Após uma votação dos cardeais eleitores, obtendo-se uma maioria de 2/3 do Colégio de Cardeais (modo resolvido por um documento de 1970, de acordo com decisão de Paulo VI). Porém, segundo a Constituição Apostólica de 1996, por João Paulo II, ficou estabelecido que, decorrida 30 votações e não houve nenhum nome com 2/3 dos votos, a votação será feita entre os dois mais votados e aquele que obtiver a maioria dos votos (mais de 50%) será o novo escolhido.
Quando não há determinação na votação, as cédulas de voto são queimadas num incinerador com palha úmida, gerando assim, a "fumaça preta" que sairá da chaminé, a qual é vigiada pelos fiéis na Praça de São Pedro.

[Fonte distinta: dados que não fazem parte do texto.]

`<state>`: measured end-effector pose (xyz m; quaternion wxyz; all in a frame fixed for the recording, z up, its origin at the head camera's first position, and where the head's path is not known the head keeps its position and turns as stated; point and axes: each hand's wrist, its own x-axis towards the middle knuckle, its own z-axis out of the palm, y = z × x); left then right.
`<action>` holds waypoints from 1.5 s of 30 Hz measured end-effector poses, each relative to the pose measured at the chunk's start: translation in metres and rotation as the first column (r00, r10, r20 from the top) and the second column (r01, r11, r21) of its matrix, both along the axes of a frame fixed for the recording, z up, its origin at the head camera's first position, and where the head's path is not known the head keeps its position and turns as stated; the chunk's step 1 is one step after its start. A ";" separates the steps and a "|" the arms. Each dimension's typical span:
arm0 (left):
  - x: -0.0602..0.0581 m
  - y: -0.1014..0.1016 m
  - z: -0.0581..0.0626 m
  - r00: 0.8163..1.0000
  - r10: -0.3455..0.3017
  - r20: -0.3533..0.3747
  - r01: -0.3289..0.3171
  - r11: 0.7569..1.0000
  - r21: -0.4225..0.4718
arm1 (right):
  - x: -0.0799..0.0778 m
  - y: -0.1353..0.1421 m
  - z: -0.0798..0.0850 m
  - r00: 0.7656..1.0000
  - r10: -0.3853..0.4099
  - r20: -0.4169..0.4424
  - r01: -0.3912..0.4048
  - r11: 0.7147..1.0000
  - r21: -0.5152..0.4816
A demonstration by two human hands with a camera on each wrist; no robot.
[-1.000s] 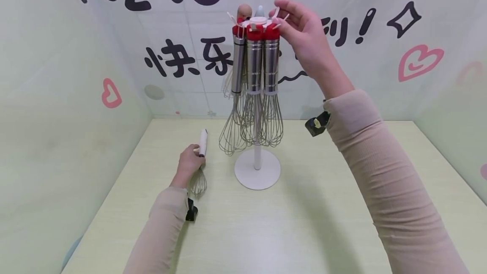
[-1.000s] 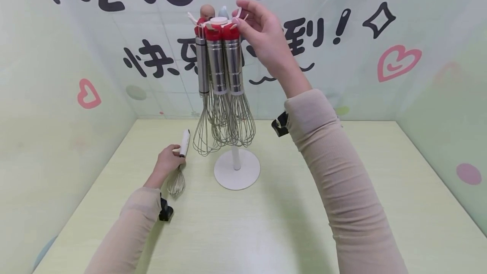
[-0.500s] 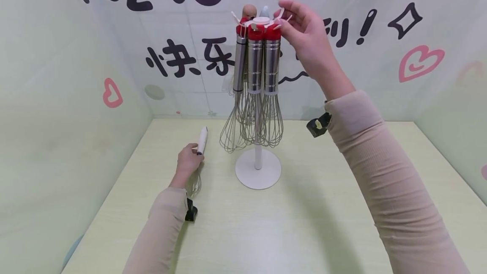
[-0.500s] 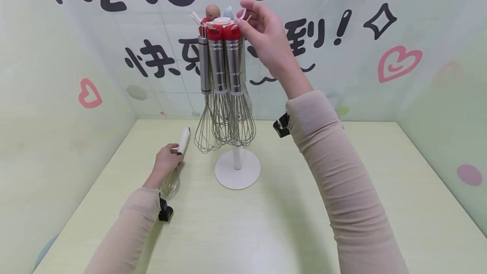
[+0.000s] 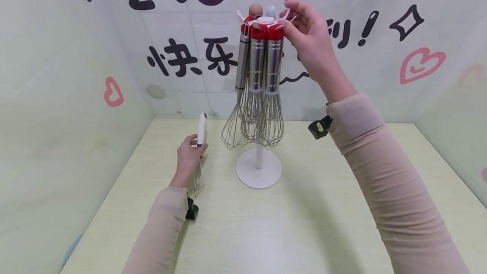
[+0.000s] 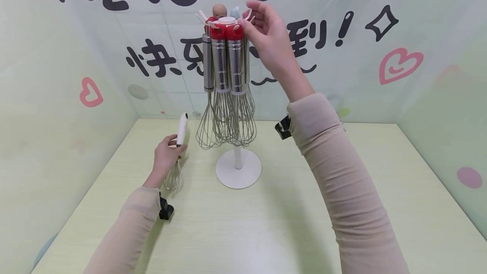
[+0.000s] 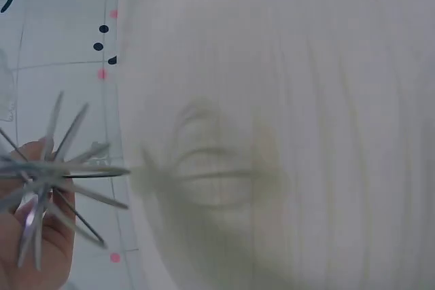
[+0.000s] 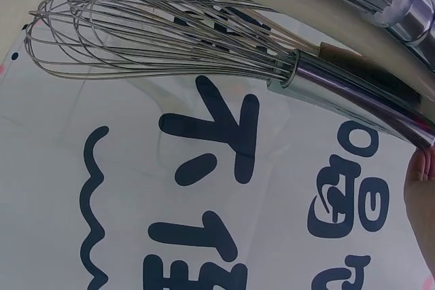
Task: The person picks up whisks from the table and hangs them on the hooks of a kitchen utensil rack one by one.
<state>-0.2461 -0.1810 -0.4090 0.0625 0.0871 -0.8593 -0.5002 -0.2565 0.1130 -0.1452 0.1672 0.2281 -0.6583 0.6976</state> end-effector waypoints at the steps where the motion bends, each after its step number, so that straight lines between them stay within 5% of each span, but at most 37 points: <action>1: 0.000 0.001 0.001 1.000 0.003 -0.013 -0.003 1.000 0.005 | 0.000 0.000 0.000 1.000 -0.003 0.000 0.003 1.000 -0.005; 10: -0.002 0.007 0.008 0.994 0.043 -0.102 -0.035 0.996 0.079 | -0.001 -0.001 -0.001 1.000 -0.009 0.010 0.009 1.000 -0.026; 19: -0.001 0.013 0.019 0.981 0.084 -0.176 -0.058 0.987 0.148 | -0.003 0.008 -0.005 1.000 0.008 0.022 -0.009 0.998 0.065; 28: 0.005 0.024 0.044 0.962 0.087 -0.260 -0.047 0.987 0.157 | -0.006 0.013 -0.008 0.977 0.211 0.031 -0.205 0.971 -0.125; 45: 0.015 0.041 0.090 0.894 0.087 -0.439 0.027 0.969 0.247 | -0.006 0.012 -0.003 0.996 0.088 0.032 -0.087 0.996 -0.020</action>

Na "Sede Vancante", é o camerlengo (nome que deriva do termo alemão kämmerling e equivale a camera em italiano e no passado, tinha o papel de administrator do palácio e aposentos papais) que assumirá o papel de chefe interino da Igreja, para que esta se mantenha funcionando até a eleição do novo Sucessor de Pedro.

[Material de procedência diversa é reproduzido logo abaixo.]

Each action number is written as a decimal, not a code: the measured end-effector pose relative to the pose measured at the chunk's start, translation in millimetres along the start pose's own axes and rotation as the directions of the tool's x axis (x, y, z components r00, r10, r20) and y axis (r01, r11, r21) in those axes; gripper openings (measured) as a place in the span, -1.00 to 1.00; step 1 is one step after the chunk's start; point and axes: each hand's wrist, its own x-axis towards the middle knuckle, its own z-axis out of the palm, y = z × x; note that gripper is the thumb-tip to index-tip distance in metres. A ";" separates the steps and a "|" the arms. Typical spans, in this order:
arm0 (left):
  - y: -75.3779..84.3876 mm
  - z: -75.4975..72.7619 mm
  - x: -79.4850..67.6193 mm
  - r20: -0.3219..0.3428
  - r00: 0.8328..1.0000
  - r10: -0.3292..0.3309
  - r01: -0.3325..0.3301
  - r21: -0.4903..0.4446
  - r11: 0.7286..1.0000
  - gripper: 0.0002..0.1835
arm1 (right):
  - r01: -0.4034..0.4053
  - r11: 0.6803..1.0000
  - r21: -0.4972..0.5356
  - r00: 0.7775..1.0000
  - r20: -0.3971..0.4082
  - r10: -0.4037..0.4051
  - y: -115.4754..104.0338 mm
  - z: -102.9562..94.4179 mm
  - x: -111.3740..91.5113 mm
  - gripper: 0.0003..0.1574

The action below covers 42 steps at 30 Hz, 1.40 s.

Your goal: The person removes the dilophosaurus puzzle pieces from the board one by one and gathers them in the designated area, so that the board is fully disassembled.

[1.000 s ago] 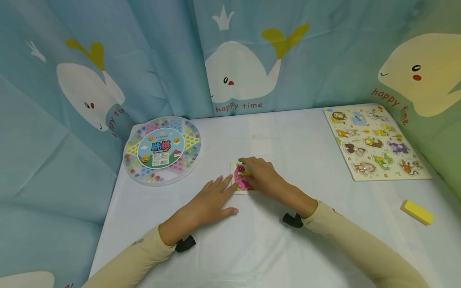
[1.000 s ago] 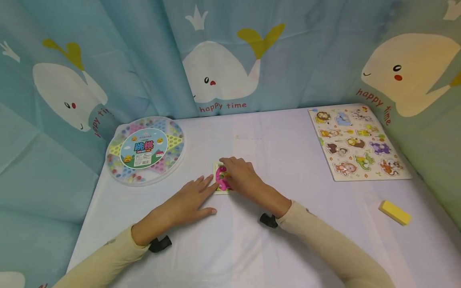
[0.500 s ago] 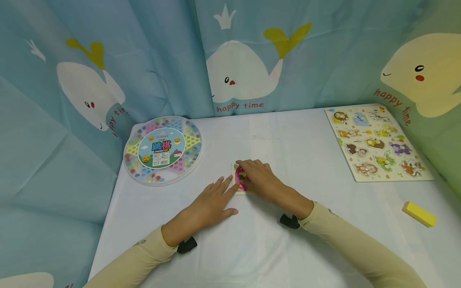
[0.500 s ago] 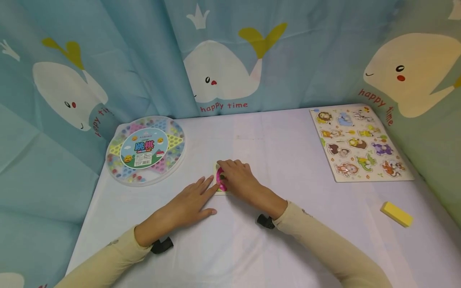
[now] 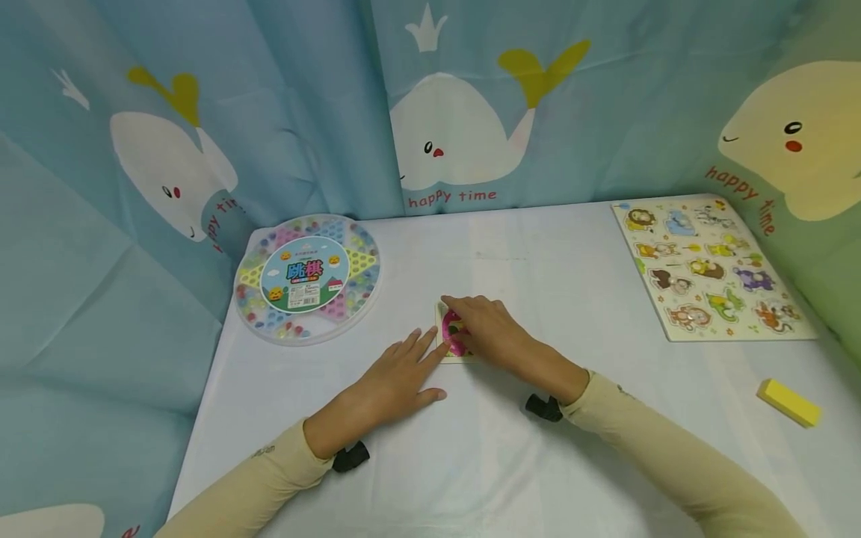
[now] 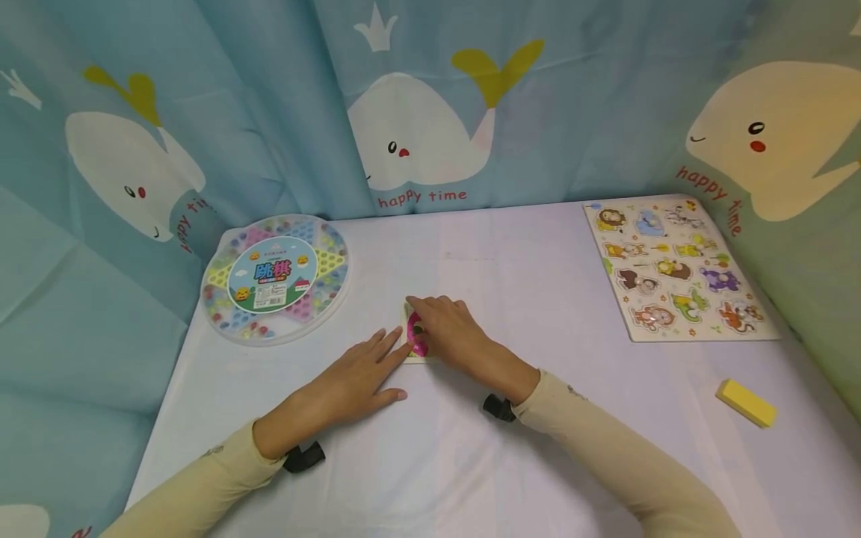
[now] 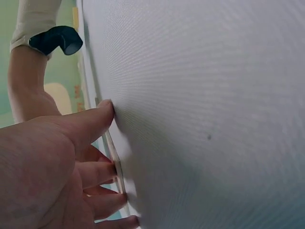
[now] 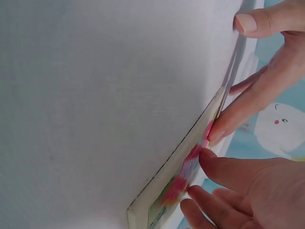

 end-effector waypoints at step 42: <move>-0.1 1.9 1.0 -0.001 1.000 -0.011 0.011 0.058 0.998 -0.17 | -0.036 0.996 -0.079 0.942 0.330 0.060 4.0 -19.1 37.0 -0.24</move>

Quando houve definição, apenas as cédulas são queimadas e aí, sairá a "fumaça branca" indicando que a escolha foi feita. Nesse momento, o escolhido é questionado pelo decano do Colégio dos Cardeais:
Reverendo Cardeal, aceitas a tua eleição canônica como Sumo Pontífice?
Aceito em nome do Senhor. (Caso o cardeal a rejeite, ocorre uma nova votação)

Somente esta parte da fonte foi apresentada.